持ち歩く折りたたみ傘、年間使用回数5回。
持ち歩いた日数365日。確率1.4%。
絆創膏、年間2回。確率0.5%。
予備のビニール袋、年間10回。確率2.7%。
数字だけ見ると、効率が悪い。

都会の合理主義なら「無駄」と判断される。
でも地方では、この1.4%が重要。
傘がないとき、買える店がない。絆創膏がないとき、薬局まで20分。
その1回のために、365日持ち歩く。
「効率悪くないですか?」と聞くと、「でも、ないと困るでしょ」と返される。
確率ではなく、困ったときの深刻度で判断している。
1%でも、そのときに困るなら、持っていく。
さらに、役立つのは自分だけではない。
傘を忘れた人に貸す。

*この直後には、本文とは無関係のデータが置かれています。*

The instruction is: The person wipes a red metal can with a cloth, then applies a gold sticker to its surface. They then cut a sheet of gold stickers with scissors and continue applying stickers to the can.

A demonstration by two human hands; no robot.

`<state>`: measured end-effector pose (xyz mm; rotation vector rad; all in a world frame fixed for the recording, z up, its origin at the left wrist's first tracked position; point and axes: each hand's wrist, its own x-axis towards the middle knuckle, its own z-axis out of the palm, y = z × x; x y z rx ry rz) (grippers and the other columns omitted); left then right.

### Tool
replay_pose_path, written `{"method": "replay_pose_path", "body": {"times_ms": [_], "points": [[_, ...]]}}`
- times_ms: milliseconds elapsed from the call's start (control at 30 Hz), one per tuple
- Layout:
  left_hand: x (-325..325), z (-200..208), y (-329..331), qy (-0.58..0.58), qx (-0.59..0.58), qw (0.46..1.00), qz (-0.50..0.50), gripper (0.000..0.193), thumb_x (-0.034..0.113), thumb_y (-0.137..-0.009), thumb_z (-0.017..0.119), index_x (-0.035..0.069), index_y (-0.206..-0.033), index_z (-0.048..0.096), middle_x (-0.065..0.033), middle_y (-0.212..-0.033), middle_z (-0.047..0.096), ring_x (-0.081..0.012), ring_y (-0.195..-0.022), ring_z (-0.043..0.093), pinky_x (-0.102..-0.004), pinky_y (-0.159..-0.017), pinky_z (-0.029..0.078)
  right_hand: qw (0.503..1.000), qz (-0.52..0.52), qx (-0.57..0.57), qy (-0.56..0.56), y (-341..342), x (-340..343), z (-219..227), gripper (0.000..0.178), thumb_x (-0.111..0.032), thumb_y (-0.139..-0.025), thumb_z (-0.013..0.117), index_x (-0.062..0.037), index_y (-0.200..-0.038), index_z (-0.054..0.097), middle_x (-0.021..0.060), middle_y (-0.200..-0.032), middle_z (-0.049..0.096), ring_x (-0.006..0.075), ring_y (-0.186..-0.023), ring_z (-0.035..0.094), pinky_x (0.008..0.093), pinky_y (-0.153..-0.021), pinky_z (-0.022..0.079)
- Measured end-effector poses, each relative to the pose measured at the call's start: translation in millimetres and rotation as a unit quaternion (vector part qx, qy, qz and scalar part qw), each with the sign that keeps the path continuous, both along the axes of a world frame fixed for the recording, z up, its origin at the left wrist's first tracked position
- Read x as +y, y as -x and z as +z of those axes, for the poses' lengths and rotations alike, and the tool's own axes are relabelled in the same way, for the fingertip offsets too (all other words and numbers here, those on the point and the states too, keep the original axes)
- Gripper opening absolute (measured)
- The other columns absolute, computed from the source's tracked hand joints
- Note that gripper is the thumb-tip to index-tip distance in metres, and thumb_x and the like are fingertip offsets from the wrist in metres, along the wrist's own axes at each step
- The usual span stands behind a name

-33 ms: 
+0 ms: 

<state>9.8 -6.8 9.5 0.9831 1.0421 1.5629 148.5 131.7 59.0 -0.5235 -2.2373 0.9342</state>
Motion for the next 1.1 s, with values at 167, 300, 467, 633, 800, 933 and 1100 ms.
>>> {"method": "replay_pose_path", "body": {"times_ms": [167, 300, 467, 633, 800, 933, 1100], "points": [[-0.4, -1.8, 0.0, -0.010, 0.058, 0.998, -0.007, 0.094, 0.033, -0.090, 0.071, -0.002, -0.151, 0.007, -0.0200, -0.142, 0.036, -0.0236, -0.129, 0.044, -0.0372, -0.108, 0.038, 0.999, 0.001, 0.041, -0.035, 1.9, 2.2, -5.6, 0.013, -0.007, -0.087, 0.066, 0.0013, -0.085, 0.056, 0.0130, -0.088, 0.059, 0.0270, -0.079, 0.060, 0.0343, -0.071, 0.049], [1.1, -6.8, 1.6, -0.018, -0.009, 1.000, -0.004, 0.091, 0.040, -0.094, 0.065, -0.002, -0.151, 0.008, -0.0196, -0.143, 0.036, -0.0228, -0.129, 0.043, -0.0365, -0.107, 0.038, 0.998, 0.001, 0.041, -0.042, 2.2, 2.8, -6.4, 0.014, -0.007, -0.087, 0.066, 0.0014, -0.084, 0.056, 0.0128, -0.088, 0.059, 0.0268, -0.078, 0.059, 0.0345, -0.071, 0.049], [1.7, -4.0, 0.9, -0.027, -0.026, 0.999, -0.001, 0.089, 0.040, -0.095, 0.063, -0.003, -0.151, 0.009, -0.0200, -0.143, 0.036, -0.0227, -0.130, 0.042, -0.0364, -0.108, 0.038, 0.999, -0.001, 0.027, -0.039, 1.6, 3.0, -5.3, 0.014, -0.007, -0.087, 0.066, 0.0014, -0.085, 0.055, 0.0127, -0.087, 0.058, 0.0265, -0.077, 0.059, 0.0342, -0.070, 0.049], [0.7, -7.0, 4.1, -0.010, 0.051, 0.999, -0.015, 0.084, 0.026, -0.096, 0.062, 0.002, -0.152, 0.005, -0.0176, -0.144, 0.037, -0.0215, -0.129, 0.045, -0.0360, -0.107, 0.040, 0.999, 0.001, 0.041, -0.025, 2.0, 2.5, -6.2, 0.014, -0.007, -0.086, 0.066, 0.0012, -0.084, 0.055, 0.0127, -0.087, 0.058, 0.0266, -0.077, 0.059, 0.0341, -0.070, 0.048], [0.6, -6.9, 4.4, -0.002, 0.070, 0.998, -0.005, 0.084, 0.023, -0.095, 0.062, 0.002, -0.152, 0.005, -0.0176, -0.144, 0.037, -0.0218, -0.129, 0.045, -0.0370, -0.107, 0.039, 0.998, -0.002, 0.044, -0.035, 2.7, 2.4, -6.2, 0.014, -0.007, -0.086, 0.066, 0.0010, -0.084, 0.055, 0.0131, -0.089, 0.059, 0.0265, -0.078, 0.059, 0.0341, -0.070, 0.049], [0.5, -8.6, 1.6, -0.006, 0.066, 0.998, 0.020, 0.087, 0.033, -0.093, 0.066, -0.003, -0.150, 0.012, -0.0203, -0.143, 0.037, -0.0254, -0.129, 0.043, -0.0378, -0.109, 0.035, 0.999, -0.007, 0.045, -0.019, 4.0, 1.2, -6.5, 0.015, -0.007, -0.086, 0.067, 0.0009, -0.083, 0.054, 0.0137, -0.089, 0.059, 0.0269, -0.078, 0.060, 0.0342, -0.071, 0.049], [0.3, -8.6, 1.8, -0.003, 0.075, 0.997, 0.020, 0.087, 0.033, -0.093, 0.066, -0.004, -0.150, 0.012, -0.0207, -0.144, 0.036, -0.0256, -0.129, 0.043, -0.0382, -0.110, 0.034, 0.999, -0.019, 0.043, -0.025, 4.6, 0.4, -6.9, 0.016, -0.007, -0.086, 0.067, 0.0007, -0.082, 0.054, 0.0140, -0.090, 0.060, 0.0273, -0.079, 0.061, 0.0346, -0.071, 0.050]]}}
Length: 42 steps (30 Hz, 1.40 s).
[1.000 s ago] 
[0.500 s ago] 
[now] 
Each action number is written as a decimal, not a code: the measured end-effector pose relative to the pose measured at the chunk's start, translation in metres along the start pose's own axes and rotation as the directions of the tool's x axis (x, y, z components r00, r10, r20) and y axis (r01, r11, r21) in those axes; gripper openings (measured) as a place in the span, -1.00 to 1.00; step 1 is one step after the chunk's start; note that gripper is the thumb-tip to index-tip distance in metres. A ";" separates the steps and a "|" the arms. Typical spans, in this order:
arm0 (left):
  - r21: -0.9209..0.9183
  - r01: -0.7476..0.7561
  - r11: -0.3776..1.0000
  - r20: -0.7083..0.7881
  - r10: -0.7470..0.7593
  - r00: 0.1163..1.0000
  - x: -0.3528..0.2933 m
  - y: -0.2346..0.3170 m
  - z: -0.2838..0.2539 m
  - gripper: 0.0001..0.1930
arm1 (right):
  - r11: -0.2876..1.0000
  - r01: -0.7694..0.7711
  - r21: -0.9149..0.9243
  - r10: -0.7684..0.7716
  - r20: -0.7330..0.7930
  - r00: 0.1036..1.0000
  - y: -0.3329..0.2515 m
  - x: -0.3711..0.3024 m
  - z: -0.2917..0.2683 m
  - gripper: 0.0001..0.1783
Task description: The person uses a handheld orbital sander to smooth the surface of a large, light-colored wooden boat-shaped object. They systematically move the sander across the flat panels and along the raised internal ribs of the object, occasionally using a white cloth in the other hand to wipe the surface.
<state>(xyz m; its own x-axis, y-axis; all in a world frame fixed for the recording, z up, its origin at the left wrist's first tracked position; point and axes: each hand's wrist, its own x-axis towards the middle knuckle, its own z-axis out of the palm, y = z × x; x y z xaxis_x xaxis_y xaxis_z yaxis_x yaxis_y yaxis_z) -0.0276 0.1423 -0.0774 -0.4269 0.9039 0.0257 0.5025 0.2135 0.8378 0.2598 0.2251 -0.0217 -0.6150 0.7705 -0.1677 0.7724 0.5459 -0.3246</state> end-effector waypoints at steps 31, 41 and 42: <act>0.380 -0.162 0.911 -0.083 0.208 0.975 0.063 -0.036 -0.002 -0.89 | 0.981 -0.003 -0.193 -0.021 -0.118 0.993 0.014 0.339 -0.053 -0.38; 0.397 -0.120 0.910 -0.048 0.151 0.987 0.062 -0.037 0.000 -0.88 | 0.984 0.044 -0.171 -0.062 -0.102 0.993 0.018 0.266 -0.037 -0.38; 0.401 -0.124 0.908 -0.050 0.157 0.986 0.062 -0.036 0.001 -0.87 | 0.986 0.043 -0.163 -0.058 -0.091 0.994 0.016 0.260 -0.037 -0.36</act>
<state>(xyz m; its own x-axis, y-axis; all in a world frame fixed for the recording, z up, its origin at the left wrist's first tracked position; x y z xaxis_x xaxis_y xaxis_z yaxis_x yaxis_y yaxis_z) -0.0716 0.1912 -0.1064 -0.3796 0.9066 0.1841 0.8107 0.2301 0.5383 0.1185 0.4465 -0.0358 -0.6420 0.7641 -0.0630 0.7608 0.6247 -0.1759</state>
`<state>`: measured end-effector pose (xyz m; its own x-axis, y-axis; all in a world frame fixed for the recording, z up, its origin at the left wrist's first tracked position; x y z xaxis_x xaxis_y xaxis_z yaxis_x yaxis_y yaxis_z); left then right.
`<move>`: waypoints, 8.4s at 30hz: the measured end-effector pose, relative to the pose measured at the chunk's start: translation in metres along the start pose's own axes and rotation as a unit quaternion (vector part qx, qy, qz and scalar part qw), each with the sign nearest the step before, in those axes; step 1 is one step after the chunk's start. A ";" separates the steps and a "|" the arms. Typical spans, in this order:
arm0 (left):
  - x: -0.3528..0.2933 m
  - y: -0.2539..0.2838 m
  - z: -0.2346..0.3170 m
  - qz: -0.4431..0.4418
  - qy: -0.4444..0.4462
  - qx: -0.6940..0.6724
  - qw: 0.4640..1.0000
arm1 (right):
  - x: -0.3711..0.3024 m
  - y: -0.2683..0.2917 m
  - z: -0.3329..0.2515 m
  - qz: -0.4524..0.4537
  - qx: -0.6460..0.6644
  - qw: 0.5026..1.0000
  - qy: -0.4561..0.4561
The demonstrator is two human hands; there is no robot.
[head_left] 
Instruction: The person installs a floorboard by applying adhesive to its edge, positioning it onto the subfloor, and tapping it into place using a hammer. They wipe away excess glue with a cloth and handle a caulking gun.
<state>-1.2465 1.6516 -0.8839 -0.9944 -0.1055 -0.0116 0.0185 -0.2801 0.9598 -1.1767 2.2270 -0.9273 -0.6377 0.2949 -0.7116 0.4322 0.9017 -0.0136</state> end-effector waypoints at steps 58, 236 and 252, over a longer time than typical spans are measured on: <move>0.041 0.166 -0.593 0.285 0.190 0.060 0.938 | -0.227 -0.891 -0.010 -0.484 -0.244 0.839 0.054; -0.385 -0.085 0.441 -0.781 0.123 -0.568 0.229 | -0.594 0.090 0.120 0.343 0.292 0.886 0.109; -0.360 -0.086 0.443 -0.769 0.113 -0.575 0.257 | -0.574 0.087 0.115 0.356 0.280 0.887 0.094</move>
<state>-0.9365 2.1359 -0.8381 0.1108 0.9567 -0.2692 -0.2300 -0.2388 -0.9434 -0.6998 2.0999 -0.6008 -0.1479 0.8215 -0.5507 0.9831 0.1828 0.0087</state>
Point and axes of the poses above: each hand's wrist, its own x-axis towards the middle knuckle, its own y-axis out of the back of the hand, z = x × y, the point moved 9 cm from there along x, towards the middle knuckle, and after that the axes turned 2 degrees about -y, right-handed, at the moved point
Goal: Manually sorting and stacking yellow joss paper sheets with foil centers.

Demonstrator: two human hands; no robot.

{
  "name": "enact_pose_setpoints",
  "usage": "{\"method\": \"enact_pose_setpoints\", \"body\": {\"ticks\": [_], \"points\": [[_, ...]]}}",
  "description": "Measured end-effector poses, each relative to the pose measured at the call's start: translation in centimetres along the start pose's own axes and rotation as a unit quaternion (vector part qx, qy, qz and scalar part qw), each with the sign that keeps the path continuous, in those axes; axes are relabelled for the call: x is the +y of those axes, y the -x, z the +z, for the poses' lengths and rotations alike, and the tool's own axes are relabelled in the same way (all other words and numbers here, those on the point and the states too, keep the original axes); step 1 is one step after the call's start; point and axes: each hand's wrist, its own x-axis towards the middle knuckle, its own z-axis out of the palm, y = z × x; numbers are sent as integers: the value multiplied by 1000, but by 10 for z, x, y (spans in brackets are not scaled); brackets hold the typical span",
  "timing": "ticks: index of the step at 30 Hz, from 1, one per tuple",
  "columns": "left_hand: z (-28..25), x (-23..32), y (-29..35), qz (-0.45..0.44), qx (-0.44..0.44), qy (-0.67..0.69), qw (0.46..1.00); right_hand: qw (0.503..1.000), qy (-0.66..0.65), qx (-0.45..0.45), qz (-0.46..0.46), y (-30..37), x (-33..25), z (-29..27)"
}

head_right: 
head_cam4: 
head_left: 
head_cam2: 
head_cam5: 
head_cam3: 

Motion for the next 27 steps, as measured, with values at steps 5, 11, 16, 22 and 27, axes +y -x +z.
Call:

怪我をした人に絆創膏をあげる。
「一応」持っていたものが、他人を助ける。年間5回の使用のうち、3回は他人のため。
自分の確率1.4%、他人への貢献2.7%。合計4.1%。

ある日、「一応」持っていた常備薬が、隣の人の急な頭痛を救った。
「助かった」と感謝された。
その瞬間、365日持ち歩いた意味があったと思えた。
地方の「一応」は、確率論ではない。
困ったときの保険であり、他人を助ける道具である。
使用頻度が低くても、持ち続ける。
これが地方の「一応」哲学である。